Y todo cuento, cuenta el chisme que
todos quieren saber, con los dedos mordidos esperan el final para saber lo que
le pasó a la vecina, lo que le paso al del piso de abajo, al que acaban de
correr del trabajo, al chico nuevo que fue molestado por todo el semestre,
todos esperan saber el final de esa historia que no es más que un chisme
trasmitido de generación y generación, y ya se le ha perdido el sabor a saber
qué le pasa al otro, que es lo que el otro tiene que decir, no somos para los
demás como contadores de historias defectuosos terminamos siendo para nosotros
mismos.
Luego viene la lección, intentar
ser Mahoma y Gandhi en la esquina de aquella habitación donde se guarda el
secreto de la derrota, y parece que todos sabemos aconsejar, parece que todos
somos psicólogos y tenemos las respuestas, salimos de la habitación, pasamos
por la calle y no sabemos cómo actuar, somos niños y terminamos siendo niños aconsejando a otros niños, y
creemos tener la verdad, creemos tener un poco de conocimiento siquiera en lo
que estamos haciendo por nosotros mismos. Pero no lo tenemos, nos mentimos, ni
la ciencia conoce la verdad, ni la ciencia se puede acercar a lo que la
religión alguna vez hizo, y creemos que ellos sabían también, y los ángeles y
los monstruos misteriosos, los extraterrestres, los zombis.

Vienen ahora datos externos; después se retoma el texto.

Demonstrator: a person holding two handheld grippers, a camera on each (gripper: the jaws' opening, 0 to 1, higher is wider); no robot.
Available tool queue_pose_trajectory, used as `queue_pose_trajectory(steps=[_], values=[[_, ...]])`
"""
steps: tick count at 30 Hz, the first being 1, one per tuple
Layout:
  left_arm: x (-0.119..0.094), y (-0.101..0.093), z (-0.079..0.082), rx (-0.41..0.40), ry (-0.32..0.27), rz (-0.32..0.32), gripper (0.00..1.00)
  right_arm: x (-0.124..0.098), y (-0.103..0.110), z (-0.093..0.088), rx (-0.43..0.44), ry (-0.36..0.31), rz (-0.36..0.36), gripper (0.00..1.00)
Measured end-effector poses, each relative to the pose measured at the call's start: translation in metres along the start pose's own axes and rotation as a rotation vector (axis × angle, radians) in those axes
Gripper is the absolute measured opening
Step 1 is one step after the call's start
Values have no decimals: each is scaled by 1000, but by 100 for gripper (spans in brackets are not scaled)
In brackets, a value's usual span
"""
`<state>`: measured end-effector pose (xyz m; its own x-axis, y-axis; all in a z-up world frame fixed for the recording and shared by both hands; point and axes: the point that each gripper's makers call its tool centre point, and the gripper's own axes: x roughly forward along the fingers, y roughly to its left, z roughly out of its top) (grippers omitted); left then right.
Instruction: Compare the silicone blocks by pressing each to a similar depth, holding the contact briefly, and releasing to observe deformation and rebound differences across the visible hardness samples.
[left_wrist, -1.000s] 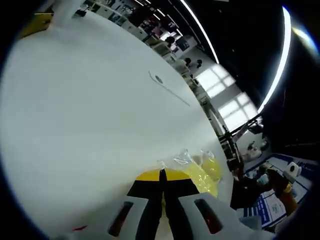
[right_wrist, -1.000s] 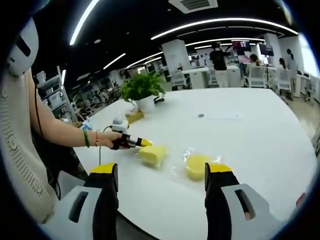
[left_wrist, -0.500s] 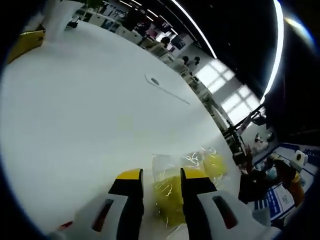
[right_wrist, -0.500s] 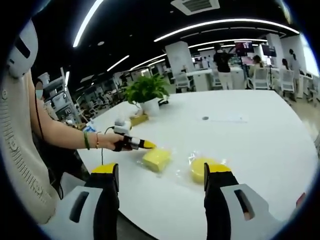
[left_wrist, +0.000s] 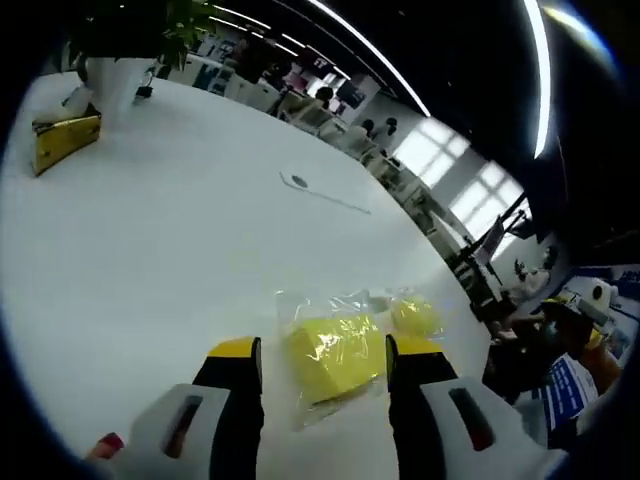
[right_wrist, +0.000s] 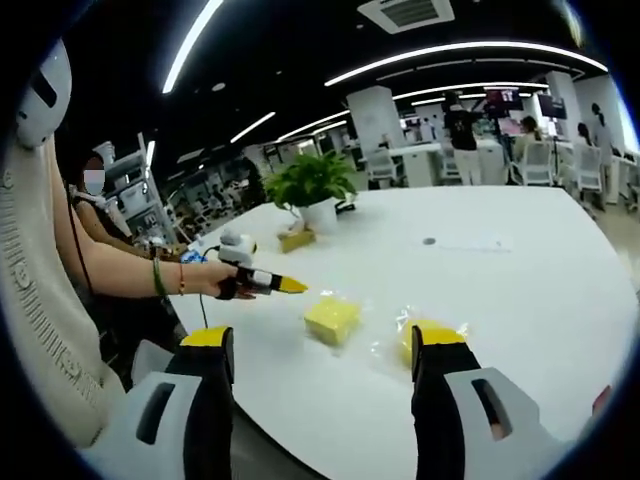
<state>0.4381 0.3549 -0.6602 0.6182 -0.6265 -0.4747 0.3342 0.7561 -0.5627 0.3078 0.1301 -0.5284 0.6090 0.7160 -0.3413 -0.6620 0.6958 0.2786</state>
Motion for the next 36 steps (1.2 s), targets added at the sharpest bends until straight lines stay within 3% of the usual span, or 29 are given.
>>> queue_pose_trajectory(steps=[5,9,11,13,17,21,27,36], values=[[-31,-28,-5,53,-31,-14,53,-5,6,-6,-9,9,21,68],[-53,-69,4,105,-139,-124,59,-12,12,-10,-11,16,41,69],[-65,-87,6,169,-173,-159,60,-15,15,-13,11,21,62,72],[-73,-102,5,213,-183,-176,61,-19,17,-14,12,18,71,73],[-94,-136,-2,384,-185,-196,60,-26,20,-19,15,25,91,77],[-108,-161,-13,472,-173,-233,64,-34,17,-20,1,13,83,80],[-120,-175,-30,539,-114,-221,73,-46,11,-26,1,12,76,87],[-122,-179,-48,510,-62,-244,77,-56,9,-31,4,12,73,86]])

Pero no hay nada más real que un zombi,
basta pasar un viernes por cualquier avenida transitada y mirarlos detrás de los
volantes, entrar al centro del pueblo y mirar desde los balcones donde las buganvilias
caen, mira desde ese ángulo a la gente caminar con bolsas repletas de
porquerías chinas y de pésima fabricación —espera, los chinos tienen un sistema
de calidad que supera al resto del mundo— y su gente con la peor calidad de
vida. Y miramos aquellos escenarios de gente viviendo vida insignificante
—vacía— de televisión, de telenovela, de libros malos, kafkeanos y Camuseanos
sin remedio. Entonces notamos que son zombis, y yo me miro al espejo, también
tú, y piensas que no eres un zombi, luego te levantas un lunes por la mañana te
duchas, vas a donde siempre vas los lunes por la mañana, hasta la línea blanca
de supuesta rebeldía y sabes que regresaras el lunes por la tarde al atolladero
que llamas hogar y el martes te levantarás y harás lo que todos los martes
haces y pretenderás que n somos zombis y estarás de acuerdo conmigo que las
historias de zombis deben de dejarse de escribir.
Pero escribamos la historia de
las viejas revoluciones, creyendo que os nuevos ideales son transgresores y que no se inventaron hace cien años,
doscientos años, y fingiremos que aún creemos en aquellas revoluciones y si no
allí están las historias del abuelo que nos entretienen en las reuniones de los
fines de semana y desde tu trinchera todo parece increíble, das la vuelta a la
calle y a ti te está pasando lo que cuenta tu abuelo y sus fórmulas son las
mimas que las de tu vida y piensas —que
diablos, cómo pudieron no haber cambiado los tiempos— y ahora le crees todo a
tu abuelo y piensas que también podrás ser abuelo, que en los siguientes años
deberás de perpetuar las historias de tu juventud y vender nostalgia, porque a
los humanos zombis, aspirantes a la trascendencia de la nada, vengativos y
especialistas en la vida, nada les parece mejor que la nostalgia enlatada y
lista para consumir en el día de campo.